The normally boisterous Victor Oladipo was quiet after the Philadelphia 76ers humbled the Orlando Magic 96-88 at Amway Center on Sunday night. Tobias Harris took on a softer-than-usual tone following the loss too.

ScoreOff. Rtg.eFG%O.Reb.%TO%FTR
Philadelphia9699.046.333.317.030.5
Orlando8893.845.826.013.123.8

Michael Carter-Williams (PHI) — 21 pts.; Nerlens Noel (PHI) — 13 pts., 12 rebs.
Victor Oladipo (ORL) — 23 pts.; Nikola Vucevic (ORL) — 19 pts., 17 rebs.

This was a game the Magic knew they should have had. This was a game the team knew it let slip through its fingers. A golden opportunity to re-affirm and rebuild confidence on its home floor for a critical stretch of the season — one that could determine if this is truly a team willing to make a Playoff push or one that is going to fade back into Lottery obscurity.

And so up 11 points with about seven minutes to play in the third quarter, the Magic were feeling good and thinking of the possibility of running away and winning a game without their best and most consistent stuff.

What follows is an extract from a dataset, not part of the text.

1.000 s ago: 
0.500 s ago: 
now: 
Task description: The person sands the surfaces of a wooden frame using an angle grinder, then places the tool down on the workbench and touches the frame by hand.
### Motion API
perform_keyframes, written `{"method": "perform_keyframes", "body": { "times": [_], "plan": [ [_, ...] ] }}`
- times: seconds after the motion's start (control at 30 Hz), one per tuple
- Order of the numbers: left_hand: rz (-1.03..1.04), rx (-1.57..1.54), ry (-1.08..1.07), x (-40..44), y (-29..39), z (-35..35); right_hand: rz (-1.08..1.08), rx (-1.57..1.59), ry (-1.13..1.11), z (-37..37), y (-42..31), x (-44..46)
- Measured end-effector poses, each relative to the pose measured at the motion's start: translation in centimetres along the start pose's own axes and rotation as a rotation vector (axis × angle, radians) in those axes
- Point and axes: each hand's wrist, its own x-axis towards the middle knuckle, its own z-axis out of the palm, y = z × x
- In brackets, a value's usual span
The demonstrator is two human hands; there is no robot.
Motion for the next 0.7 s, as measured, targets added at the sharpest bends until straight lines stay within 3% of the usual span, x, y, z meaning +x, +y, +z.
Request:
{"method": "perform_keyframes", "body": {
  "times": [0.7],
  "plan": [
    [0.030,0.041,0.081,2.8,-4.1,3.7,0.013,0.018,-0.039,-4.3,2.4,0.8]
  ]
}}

Maybe Evan Fournier‘s words from Friday night should have rung truer. If the Magic did not play harder than they did Friday night, they were going to get their asses kicked even by the 76ers.

They got their asses kicked in the final 19 minutes of the game. Philadelphia outscored Orlando 54-35 in that time. That 11-point deficit turned into a 14-point Philadelphia lead in that time period. The 76ers played harder, went after loose balls and attacked with a confidence the Magic lacked.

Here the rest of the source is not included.